Input data:
------

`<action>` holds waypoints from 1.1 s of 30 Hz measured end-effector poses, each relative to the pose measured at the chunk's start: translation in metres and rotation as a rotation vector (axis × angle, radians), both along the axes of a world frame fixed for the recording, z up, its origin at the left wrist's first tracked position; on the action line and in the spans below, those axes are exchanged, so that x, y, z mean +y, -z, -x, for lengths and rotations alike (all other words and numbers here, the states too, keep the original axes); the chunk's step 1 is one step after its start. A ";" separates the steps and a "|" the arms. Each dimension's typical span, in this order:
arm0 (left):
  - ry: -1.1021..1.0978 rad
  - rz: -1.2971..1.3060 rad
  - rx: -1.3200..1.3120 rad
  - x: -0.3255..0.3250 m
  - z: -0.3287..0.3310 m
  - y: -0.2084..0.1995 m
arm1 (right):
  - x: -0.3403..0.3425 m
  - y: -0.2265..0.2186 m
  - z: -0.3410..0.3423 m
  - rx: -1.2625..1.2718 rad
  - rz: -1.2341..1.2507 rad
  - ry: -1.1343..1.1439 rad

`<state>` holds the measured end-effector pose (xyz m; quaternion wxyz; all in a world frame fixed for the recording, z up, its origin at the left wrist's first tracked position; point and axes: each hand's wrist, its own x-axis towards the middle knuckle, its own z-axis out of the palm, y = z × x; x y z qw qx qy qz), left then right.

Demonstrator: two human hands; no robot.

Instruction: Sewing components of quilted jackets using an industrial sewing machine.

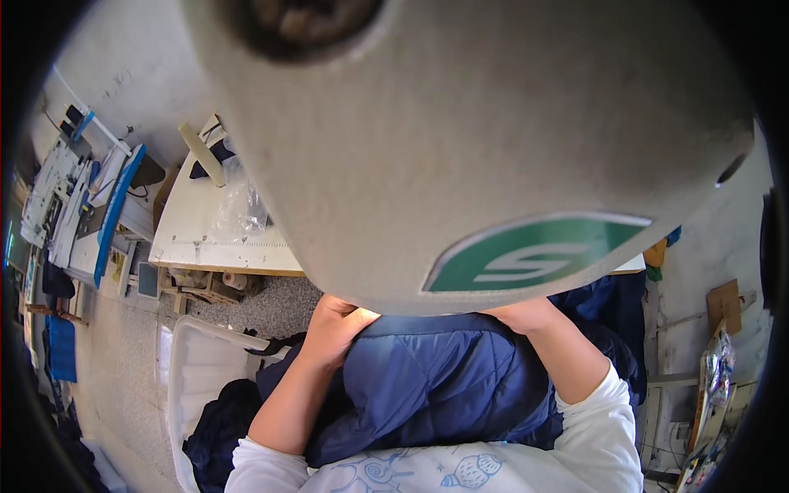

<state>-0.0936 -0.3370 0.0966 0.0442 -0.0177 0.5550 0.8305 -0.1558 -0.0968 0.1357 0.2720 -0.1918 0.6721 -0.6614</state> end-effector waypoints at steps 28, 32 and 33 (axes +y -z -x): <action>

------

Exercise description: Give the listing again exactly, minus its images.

Written response:
`<action>` holds waypoints from 1.1 s of 30 Hz measured end-effector poses, each relative to the pose measured at the chunk's start: translation in metres and rotation as a rotation vector (axis × angle, radians), both along the axes of a world frame fixed for the recording, z up, its origin at the left wrist's first tracked position; on the action line and in the spans below, those axes are exchanged, so that x, y, z mean +y, -z, -x, for lengths and rotations alike (all other words and numbers here, the states too, keep the original axes); the chunk's step 1 is one step after its start. A ";" separates the steps and a "|" the arms. Each dimension's typical span, in this order:
arm0 (left):
  - ry: -1.1021..1.0978 rad
  - rz: -1.2971..1.3060 rad
  - rx: -1.3200..1.3120 rad
  - x: -0.3255..0.3250 m
  - z: -0.3287..0.3310 m
  - y: -0.2084..0.1995 m
arm1 (right):
  - x: -0.3403..0.3425 m
  - y: -0.2265..0.2186 m
  - z: -0.3410..0.3423 m
  - rx: -1.2625..1.2718 rad
  - rz: -1.2341..1.2507 rad
  - ry: -1.1343..1.1439 rad

`<state>` holds the measured end-effector pose (xyz m; quaternion wxyz; all in a world frame fixed for the recording, z up, its origin at the left wrist's first tracked position; point and axes: each hand's wrist, its own x-axis towards the middle knuckle, its own z-axis out of the palm, y = z × x; x y z qw qx qy qz), left then right.

Demonstrator: two human hands; no robot.

Instruction: Sewing components of quilted jackets using an industrial sewing machine.


<state>-0.0936 -0.3370 0.0966 0.0442 -0.0177 0.5550 0.8305 -0.1558 -0.0968 0.1357 0.2720 -0.1918 0.6721 -0.6614</state> end-effector waypoints at steps 28, 32 and 33 (axes +y -z -x): <action>

The answer is complete, and the exercise is done.